しかし、何回かの入れ替わりのあと、互いが入れ替わっていることを現実と認識し、何とか周りと齟齬がないよう、取り繕う日常に追われていく。
そして、それに慣れてくると、自分ではない「キャラクター」を疑似体験する楽しさ、ロールプレイをしているような感覚になり、お互いがベストと思われるロールプレイをしようと試行錯誤を始める。
その中で、お互いの人間性を理解していくにつれ、気になる異性となってくる。

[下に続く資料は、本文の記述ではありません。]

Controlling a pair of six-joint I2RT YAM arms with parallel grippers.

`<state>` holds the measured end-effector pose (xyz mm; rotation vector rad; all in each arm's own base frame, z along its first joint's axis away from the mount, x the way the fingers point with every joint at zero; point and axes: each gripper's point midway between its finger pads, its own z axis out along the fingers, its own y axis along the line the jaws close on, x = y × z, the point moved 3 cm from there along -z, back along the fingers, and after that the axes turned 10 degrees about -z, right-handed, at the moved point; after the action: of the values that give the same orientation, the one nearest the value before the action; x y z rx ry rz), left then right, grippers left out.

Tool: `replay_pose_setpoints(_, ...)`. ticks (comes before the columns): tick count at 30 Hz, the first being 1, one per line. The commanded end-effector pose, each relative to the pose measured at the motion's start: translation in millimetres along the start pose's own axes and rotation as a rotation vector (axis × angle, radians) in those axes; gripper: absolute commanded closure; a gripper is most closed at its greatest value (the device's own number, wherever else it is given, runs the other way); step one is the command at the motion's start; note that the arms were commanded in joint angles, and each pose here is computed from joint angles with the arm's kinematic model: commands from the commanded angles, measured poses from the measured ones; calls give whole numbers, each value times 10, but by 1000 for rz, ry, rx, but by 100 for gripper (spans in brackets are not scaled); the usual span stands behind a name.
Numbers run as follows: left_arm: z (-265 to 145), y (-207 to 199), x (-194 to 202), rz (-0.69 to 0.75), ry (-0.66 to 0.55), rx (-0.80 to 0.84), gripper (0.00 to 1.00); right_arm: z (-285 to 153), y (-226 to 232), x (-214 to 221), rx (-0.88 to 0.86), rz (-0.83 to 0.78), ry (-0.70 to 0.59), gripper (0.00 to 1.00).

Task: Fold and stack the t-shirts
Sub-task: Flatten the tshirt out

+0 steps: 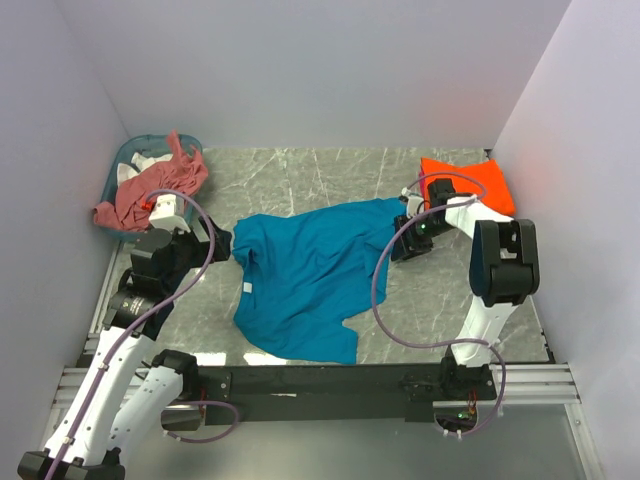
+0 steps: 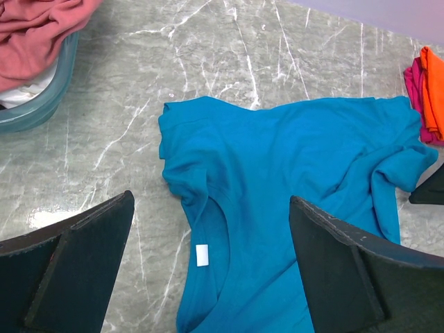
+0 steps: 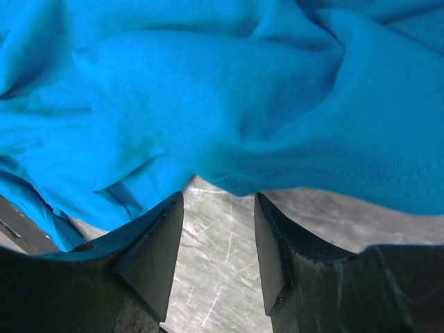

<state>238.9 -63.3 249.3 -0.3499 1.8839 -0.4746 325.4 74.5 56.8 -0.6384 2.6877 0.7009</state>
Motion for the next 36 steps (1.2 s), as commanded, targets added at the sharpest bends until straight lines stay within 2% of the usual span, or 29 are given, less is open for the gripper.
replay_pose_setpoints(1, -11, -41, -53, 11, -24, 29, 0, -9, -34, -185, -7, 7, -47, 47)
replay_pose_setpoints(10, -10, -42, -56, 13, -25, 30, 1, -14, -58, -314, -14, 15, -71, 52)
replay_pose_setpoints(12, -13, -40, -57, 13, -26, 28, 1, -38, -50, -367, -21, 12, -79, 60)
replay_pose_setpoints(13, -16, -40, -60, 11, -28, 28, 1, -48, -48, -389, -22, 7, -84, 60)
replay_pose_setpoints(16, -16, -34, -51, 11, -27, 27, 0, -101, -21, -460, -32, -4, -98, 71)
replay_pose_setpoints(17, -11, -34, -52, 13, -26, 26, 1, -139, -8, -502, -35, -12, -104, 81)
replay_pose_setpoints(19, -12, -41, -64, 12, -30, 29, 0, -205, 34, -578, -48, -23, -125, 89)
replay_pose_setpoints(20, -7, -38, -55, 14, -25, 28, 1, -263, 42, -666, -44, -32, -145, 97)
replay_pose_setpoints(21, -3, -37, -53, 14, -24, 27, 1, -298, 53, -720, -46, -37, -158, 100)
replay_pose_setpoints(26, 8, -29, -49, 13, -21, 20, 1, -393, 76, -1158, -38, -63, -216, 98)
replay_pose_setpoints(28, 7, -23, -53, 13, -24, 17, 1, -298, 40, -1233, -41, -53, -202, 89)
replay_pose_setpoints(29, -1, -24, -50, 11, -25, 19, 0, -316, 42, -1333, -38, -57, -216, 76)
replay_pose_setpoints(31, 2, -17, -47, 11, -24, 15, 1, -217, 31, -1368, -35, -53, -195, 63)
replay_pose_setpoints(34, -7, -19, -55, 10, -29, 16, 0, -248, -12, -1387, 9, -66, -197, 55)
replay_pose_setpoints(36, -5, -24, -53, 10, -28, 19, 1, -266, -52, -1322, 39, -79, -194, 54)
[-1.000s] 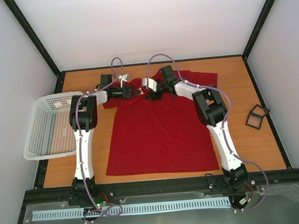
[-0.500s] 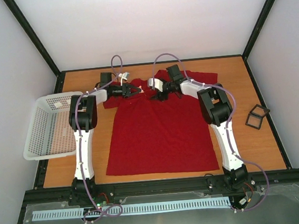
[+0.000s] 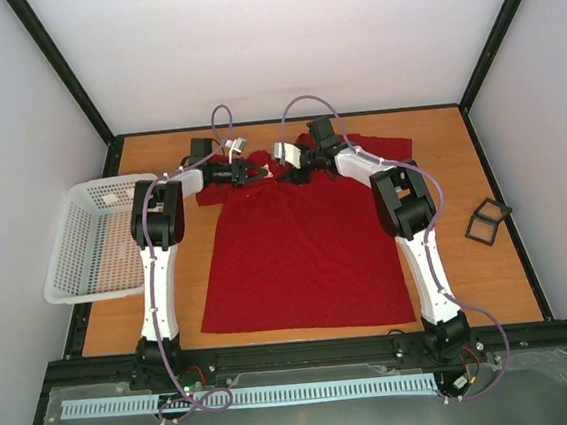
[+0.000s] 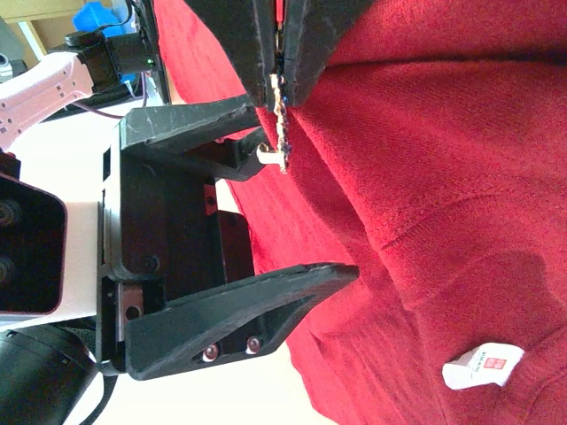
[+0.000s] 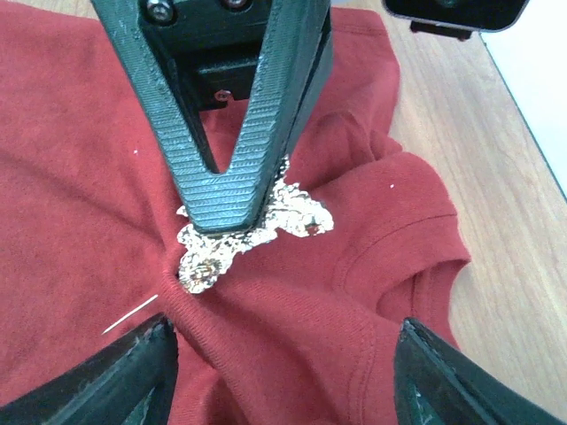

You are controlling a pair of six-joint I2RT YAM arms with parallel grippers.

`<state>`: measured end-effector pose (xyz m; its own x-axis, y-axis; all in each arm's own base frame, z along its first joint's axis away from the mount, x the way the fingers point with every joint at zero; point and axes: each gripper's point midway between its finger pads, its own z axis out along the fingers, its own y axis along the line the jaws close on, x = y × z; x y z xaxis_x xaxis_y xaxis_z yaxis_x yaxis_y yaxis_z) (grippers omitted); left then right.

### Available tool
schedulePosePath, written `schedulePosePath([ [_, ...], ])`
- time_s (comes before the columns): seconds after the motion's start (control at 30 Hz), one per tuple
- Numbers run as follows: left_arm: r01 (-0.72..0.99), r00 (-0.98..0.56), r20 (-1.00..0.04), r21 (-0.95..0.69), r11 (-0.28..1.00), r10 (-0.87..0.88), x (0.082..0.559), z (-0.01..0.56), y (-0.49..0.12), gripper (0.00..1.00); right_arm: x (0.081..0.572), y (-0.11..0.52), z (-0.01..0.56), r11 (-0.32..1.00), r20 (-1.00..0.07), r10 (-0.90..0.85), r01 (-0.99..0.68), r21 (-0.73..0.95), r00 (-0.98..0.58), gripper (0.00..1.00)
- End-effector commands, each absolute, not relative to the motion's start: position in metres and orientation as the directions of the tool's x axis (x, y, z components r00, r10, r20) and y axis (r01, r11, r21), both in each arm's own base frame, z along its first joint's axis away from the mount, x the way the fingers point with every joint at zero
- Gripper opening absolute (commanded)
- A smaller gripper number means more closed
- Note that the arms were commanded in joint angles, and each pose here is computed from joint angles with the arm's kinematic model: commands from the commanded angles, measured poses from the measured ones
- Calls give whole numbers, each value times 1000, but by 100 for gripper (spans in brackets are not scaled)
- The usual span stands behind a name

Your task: Pin the brooch onto the clothing

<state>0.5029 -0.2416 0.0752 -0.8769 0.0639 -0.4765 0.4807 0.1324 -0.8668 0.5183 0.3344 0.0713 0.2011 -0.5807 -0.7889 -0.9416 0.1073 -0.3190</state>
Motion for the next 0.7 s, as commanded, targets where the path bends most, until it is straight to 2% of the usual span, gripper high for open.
schedulePosePath([
  [0.0, 539, -842, -533, -838, 81, 82, 503, 97, -246, 1, 513, 339, 61, 71, -784, -587, -952, -299, 202, 65],
  [0.13, 535, -844, -529, -842, 71, 84, 503, 98, -247, 1, 509, 344, 57, 54, -771, -599, -949, -309, 217, 67],
  [0.3, 538, -842, -532, -840, 75, 90, 500, 95, -252, 1, 511, 352, 69, 84, -808, -553, -951, -296, 203, 67],
  [0.67, 562, -827, -554, -821, 104, 92, 498, 90, -253, 1, 508, 355, 77, 90, -833, -520, -958, -272, 187, 60],
])
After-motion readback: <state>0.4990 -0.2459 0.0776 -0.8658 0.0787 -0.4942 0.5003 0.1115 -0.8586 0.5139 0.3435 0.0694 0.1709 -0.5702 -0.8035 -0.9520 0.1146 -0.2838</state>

そして、世界に恐らく二人しか共有していない秘密は、急速に惹かれあうようになるトリガーだ。
もう一つ重要な伏線は、互いに入れ替っている間のことは、目覚めると細部が不鮮明になる、と言及していることだ。
恐らくだが、劇中で二人は入れ替わっている事実を認識しつつ、夢の中で仮想現実に生きている感覚もどこかに残っていて、完全に現実として認識できていなかった可能性もある。この辺は、三葉の祖母、一葉が「夢を見ている」と指摘しているのが的を得ているのかもしれない。
もっと長い期間、この出来事が続いていれば、自分たちに起きている現象の謎の解明をはじめ、ズレに気付く可能性は高いが、そもそも入れ替わりが始まってから、三葉の死亡まで、劇中での季節の変化の描写が見られなかったため、ひと夏ぐらいの短期間ではと推測される。
そして、瀧は憧れの先輩から、「君は今、別の好きな人がいる」と指摘をされて、初めて三葉に対して「好きだ」という感覚に気づき、電話をするという行動に出る。
それまでは、互いの意識を共有する半身という認識であり、自分に対して電話をするという意識も生まれない。他人であるということに気づいた時に、終わりが来てしまったのではないだろうか。
新海作品には珍しい、リアルな日常を描きつつも、非現実的なファンタジー設定を中心に描かれる作品ということで、時間や意識といった色々な解釈も楽しい作品である。もう一度見てもいいかなと思いつつ、パッケージ化の情報も待ち遠しい。
余談だが、主題歌の「スパークル」は鑑賞後に即購入。聞いた直後に思わず買いたくなった主題歌は「サマーウォーズ」の「僕らの夏の夢」以来。
音楽も重要なファクターとして位置づけている新海作品らしく、作中のイメージが脳内プレイバックできる曲は素晴らしい。